▶ Material provided
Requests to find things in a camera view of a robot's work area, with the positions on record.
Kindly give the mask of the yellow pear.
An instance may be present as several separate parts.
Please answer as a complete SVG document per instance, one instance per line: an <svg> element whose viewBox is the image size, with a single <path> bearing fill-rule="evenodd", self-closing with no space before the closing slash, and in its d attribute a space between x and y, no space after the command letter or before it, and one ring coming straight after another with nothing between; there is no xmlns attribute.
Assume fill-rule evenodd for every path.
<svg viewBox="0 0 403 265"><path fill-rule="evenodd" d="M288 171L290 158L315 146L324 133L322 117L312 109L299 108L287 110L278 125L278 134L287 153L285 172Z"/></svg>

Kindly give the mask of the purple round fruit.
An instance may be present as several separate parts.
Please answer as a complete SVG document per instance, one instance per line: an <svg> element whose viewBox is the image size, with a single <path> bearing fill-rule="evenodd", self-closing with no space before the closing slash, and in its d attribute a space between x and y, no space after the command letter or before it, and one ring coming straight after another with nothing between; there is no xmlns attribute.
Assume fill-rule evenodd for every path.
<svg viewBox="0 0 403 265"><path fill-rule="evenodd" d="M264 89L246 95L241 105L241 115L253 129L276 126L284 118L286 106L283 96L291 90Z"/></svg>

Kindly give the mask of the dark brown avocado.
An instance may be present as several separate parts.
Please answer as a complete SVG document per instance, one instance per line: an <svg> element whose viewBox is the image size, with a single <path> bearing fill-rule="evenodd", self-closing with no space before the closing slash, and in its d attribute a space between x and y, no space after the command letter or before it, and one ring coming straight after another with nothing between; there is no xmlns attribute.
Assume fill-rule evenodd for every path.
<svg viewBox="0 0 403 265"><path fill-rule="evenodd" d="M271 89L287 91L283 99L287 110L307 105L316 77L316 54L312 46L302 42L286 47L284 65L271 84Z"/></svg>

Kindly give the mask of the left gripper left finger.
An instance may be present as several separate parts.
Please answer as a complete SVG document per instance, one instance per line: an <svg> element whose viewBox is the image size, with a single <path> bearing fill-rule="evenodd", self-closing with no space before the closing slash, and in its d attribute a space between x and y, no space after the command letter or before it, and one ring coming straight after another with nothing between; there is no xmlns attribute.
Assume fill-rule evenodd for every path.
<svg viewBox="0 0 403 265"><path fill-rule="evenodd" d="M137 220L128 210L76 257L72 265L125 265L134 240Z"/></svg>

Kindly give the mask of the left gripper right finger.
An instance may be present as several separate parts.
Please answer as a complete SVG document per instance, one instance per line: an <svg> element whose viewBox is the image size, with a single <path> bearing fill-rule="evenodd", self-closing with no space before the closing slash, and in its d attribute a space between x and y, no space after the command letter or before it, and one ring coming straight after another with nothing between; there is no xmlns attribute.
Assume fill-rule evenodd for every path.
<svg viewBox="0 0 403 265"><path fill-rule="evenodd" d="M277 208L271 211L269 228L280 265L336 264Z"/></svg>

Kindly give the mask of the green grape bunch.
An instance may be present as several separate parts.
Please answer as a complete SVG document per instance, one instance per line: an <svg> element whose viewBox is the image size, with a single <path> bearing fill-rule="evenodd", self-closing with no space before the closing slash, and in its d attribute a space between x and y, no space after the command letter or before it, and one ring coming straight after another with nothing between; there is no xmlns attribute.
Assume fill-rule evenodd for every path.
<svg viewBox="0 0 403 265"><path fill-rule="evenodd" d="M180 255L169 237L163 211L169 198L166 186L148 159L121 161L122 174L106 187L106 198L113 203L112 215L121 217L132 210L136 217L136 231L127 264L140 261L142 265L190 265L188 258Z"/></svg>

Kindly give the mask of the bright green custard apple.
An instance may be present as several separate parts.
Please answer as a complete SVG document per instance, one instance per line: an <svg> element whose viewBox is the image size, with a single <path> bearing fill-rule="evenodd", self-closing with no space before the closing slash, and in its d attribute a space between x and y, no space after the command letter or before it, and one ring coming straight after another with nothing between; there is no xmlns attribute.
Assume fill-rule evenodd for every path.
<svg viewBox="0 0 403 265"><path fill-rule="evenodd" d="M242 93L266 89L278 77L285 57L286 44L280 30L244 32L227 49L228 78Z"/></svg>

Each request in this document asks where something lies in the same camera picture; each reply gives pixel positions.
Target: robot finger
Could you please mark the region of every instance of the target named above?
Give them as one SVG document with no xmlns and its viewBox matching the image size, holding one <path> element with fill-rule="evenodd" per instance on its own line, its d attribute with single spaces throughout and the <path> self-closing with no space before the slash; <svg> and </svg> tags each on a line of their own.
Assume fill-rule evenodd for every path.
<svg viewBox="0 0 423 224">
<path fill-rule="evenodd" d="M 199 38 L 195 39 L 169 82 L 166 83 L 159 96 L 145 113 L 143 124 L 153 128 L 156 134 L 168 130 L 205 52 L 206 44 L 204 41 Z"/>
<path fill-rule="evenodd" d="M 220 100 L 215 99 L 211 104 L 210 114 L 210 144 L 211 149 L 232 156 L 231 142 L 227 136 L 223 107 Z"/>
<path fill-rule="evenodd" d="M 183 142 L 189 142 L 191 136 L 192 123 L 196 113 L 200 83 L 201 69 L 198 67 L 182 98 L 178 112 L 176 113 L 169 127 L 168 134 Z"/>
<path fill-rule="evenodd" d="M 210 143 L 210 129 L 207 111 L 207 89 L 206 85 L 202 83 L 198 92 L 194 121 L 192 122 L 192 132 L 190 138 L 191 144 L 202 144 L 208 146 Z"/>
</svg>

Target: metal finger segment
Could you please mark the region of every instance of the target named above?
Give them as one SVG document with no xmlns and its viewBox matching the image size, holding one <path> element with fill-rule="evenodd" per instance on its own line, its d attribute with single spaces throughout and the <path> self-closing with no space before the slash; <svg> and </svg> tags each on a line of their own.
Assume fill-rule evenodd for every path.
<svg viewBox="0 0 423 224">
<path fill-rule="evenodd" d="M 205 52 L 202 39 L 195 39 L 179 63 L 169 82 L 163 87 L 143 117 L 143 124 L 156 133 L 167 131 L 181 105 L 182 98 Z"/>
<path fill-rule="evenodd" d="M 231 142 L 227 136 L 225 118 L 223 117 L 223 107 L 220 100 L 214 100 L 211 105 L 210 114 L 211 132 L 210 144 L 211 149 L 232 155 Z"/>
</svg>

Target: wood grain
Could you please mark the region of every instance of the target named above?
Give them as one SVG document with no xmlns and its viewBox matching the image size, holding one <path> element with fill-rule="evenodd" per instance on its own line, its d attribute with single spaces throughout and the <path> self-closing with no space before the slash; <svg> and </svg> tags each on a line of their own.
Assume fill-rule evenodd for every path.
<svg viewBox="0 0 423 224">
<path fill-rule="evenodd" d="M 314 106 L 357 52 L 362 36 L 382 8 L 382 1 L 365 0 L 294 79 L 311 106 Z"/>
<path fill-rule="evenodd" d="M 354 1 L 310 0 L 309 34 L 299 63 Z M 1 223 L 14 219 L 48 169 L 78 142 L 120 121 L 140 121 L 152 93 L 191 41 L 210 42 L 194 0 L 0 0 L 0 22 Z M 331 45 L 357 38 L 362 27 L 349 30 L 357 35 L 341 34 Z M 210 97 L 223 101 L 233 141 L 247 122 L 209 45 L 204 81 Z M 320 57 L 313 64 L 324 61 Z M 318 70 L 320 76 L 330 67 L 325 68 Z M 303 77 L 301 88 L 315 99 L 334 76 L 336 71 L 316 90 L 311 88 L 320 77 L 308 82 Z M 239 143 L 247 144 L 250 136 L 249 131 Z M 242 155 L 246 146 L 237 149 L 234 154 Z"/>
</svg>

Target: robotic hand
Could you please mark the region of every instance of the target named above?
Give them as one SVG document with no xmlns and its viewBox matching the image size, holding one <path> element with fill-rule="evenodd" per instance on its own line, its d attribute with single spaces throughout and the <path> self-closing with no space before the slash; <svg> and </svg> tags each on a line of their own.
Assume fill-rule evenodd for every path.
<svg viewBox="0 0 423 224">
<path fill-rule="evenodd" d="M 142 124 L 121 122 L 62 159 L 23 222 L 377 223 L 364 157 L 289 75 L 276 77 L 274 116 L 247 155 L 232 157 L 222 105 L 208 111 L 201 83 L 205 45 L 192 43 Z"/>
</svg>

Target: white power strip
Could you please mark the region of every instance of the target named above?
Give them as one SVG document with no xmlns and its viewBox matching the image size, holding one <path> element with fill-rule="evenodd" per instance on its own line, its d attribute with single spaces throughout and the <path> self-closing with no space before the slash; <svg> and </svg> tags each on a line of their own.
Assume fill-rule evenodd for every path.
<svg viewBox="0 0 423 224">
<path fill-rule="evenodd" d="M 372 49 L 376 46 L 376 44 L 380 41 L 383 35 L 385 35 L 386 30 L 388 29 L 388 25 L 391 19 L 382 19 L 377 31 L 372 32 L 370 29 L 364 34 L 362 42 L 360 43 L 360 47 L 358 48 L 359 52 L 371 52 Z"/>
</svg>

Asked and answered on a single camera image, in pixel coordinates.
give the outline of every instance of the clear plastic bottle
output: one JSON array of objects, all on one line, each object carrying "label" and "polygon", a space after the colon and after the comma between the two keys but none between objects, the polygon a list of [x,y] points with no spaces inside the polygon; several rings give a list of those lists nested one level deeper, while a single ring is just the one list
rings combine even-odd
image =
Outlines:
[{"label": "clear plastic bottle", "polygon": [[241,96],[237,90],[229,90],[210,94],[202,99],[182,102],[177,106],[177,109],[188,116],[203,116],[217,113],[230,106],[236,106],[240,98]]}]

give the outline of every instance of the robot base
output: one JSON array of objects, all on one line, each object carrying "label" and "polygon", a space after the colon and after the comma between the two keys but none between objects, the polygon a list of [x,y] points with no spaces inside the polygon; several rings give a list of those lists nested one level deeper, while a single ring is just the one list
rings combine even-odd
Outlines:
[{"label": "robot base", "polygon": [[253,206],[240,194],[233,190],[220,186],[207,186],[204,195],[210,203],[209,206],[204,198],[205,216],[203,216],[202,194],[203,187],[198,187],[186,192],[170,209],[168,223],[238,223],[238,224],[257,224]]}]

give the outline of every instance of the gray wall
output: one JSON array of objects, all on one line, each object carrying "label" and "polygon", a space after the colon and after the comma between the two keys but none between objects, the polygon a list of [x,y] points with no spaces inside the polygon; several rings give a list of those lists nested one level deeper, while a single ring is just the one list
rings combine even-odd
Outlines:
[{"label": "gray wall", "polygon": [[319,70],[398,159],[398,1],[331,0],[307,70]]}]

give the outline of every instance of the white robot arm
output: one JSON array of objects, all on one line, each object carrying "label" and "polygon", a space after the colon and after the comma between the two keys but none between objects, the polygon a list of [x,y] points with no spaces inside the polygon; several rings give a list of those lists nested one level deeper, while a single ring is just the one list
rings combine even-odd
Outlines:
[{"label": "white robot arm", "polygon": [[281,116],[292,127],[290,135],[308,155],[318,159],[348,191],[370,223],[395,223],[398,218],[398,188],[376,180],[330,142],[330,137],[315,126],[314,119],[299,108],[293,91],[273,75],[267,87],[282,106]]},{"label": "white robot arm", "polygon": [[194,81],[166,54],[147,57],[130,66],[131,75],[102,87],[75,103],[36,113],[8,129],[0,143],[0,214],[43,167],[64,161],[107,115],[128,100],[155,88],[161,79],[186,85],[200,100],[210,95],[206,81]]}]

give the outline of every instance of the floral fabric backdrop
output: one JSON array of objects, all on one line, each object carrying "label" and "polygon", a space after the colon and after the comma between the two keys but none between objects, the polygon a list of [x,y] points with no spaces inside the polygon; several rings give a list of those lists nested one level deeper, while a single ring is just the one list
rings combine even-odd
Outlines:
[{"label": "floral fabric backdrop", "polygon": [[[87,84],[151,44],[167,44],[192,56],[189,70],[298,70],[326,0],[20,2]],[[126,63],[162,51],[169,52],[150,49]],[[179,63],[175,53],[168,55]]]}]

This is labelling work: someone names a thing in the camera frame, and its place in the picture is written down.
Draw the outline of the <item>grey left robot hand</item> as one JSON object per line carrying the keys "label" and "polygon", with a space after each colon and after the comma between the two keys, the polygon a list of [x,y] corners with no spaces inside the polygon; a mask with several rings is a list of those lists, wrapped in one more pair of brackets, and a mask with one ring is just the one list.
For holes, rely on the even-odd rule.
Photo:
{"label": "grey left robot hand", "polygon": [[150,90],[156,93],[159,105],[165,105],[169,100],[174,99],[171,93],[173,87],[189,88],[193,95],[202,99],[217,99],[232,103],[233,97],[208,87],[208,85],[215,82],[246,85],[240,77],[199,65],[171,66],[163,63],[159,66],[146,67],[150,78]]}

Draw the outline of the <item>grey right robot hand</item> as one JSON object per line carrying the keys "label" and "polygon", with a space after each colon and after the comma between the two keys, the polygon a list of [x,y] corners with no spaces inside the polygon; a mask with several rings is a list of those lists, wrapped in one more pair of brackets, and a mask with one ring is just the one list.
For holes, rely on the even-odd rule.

▶ Problem details
Search each line of the entries for the string "green", then say how many lines have it. Reply with the number only.

▶ Answer area
2